Obedinski’s mother died when she was a baby. Her father, Eugene Obedinsky, a former captain of Ukraine’s national water polo team, was shot and killed as Russian forces made their way to the southeastern city of Mariupol on March 17th.
Days later, Kira and her father’s friend tried to flee the city on foot with neighbors. But after being injured in a mine blast, Kira was taken to a hospital in the Donetsk region, which is controlled by Moscow-backed separatists.
Alexander Obedinsky with his granddaughter Kira before the Russian invasion of Ukraine. He fears he will never see her again. (Courtesy of Alexander Obedinski)
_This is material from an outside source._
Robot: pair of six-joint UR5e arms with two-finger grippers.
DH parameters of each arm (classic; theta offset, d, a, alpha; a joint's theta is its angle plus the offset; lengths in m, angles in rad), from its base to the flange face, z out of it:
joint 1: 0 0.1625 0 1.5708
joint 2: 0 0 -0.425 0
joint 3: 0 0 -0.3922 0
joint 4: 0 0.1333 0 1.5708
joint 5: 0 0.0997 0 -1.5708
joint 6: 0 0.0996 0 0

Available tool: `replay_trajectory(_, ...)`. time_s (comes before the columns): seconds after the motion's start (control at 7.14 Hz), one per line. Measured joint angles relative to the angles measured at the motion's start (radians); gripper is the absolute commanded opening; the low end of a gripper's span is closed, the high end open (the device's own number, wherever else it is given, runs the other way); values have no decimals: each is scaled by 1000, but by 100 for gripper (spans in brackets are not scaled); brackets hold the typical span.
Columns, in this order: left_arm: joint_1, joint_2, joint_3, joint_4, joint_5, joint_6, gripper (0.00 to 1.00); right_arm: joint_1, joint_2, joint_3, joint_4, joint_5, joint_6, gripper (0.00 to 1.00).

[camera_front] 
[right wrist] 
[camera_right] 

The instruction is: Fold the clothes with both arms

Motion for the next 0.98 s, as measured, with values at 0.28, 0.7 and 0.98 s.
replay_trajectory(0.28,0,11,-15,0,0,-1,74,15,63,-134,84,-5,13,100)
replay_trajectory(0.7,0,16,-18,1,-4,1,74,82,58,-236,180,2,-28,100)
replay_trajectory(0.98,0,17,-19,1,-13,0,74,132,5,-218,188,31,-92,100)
Now Kira’s grandfather, Alexander, fears he will never see her again. He said an official from the breakaway government in Donetsk called and invited him to go there to pick her up, which is impossible due to the war.
He says he spoke to the hospital and was told that Kira would eventually be sent to an orphanage in Russia. They took away her documents, he said, and told her that Kira would be given new ones in Russia.
The Russian government has said it has helped move at least 60,000 Ukrainians safely across the Russian border. The Ukrainian government said about 40,000 had been relocated against their will, describing it as abduction and forced deportation.
Russian media, which have repeatedly downplayed the brutality of the conflict in Ukraine, showed a video of Kira happily telling how she was sometimes allowed to call her grandfather.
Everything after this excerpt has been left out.